Is it perhaps because they've adapted to the increasingly common practice of
adblocker(and browsers which prohibit unprompted javascript popups)? Let's not
forget that adblocker is a great thing, if only because it incentivized a move
towards less obtrusive ads.

Another thing: ads may be less visibily intrusive but things like tracking
cookies are still widely (100%?) used. So if privacy is any sort of a concern,
an adblocker is probably still a good thing to have.

------
vladoh
I don't understand how such thing could be on the front page of Hacker News -
this is ridiculous. It's sooo hardcore to browse the web without an
adblocker... and survive. I'm sorry, but this is not what a site like HN
should be about...

------
DanBC
I like this article. I'll have at look at the forked ad-blocker sometime.

It depends on the type of site you visit, but most sites realise that ads are
hated and obnoxious ads can cause visitors to leave.

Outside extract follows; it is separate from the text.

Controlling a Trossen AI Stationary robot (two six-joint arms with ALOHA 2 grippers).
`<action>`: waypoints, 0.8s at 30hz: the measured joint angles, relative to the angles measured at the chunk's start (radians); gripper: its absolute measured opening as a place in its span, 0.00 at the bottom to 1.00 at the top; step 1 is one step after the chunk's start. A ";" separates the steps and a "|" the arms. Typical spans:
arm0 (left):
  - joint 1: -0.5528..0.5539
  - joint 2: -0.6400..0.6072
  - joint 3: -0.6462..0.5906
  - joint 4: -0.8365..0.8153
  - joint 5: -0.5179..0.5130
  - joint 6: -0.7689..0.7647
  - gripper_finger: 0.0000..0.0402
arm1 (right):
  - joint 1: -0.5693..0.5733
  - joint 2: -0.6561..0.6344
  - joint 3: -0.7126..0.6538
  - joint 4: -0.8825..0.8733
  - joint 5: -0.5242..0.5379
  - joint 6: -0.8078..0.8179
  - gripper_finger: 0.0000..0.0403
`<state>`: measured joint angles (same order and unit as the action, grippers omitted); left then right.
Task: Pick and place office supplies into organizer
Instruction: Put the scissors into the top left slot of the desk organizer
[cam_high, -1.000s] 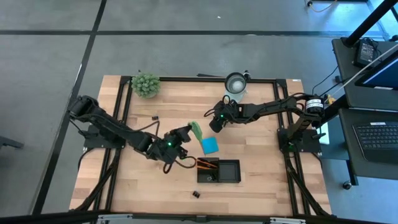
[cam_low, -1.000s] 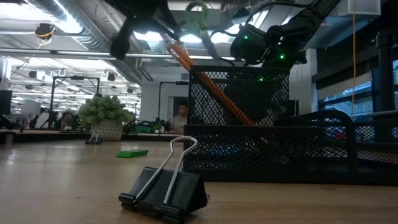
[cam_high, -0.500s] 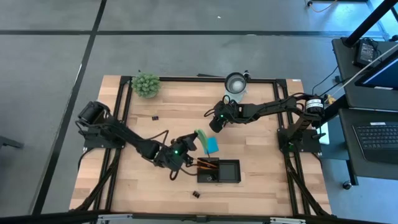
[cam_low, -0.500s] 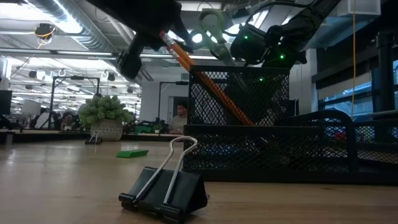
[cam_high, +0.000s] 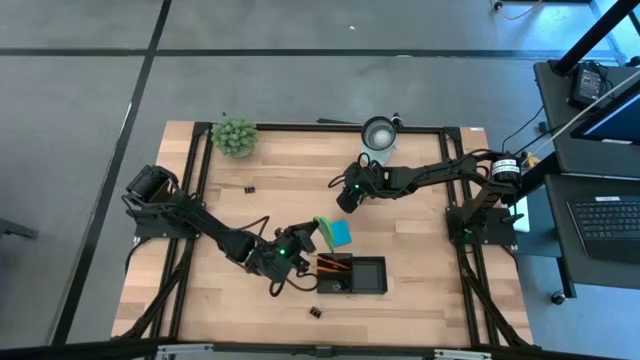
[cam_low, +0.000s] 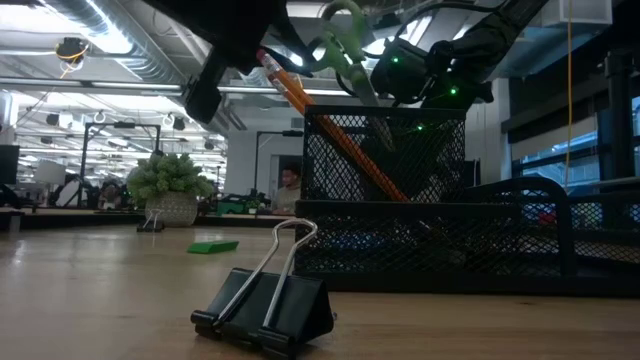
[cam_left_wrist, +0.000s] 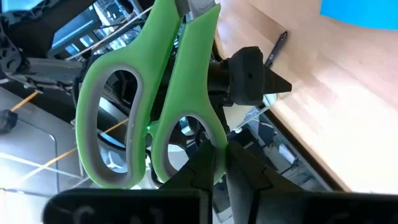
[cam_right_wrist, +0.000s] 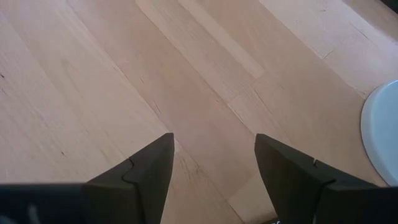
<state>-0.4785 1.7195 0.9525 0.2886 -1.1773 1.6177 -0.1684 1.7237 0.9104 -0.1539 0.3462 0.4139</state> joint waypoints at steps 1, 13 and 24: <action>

Punishing bad ads, and letting site owners know that they lost a visitor
because of the obnoxious ad, is important. Whether that'll counteract the
hordes of idiots who'll happily click those ads (see "evony" my lord) is
another matter.

------
soult
> I actually clicked on an advert that interested me. It was the ad for a
> computer game I wanted to buy. And after seeing the trailer on the ad-site I
> bought it.

I would not be so sure about that. Without seeing the ad, you might have never
watched the trailer. Or maybe a week later when you see the trailer for a
different reason you suddenly realize that there is a better game you want to
buy. Advertisements are sneaky that way.

I have Adblock enabled and don't ever want to disable it. Those few times I am
on a different computer/working inside a virtual machine are enough to stumble
upon many ads that are intrusive and annoying. I really wish advertisement
would go away alltogether. Of course this won't happen anytime soon, but
alternative ways to reward website creators like flattr, paypal donations,
beerware license or a simple subscription model are getting more common.

------
wazoox
I also use adblock to blacklist everything facebook. I don't have an account,
and was often waiting for some fb.com stuff loading on pages. I've whitelisted
ads on a handful of sites that explicitly and politely asked their users to do
so (reddit, osnews,but NOT arstechnica).

------
jvdh
The world on its head, we need an article on hackernews to tell us how 90% of
the users are experiencing the web. ;)

------
Brajeshwar
Adblock for Chrome -
[https://chrome.google.com/webstore/detail/gighmmpiobklfepjoc...](https://chrome.google.com/webstore/detail/gighmmpiobklfepjocnamgkkbiglidom)
have an option where you can "Show ads everywhere except for these domains..."
(screenshot - <https://skitch.com/brajeshwar/gmw2e/adblock-options>). Isn't
that what you're looking for?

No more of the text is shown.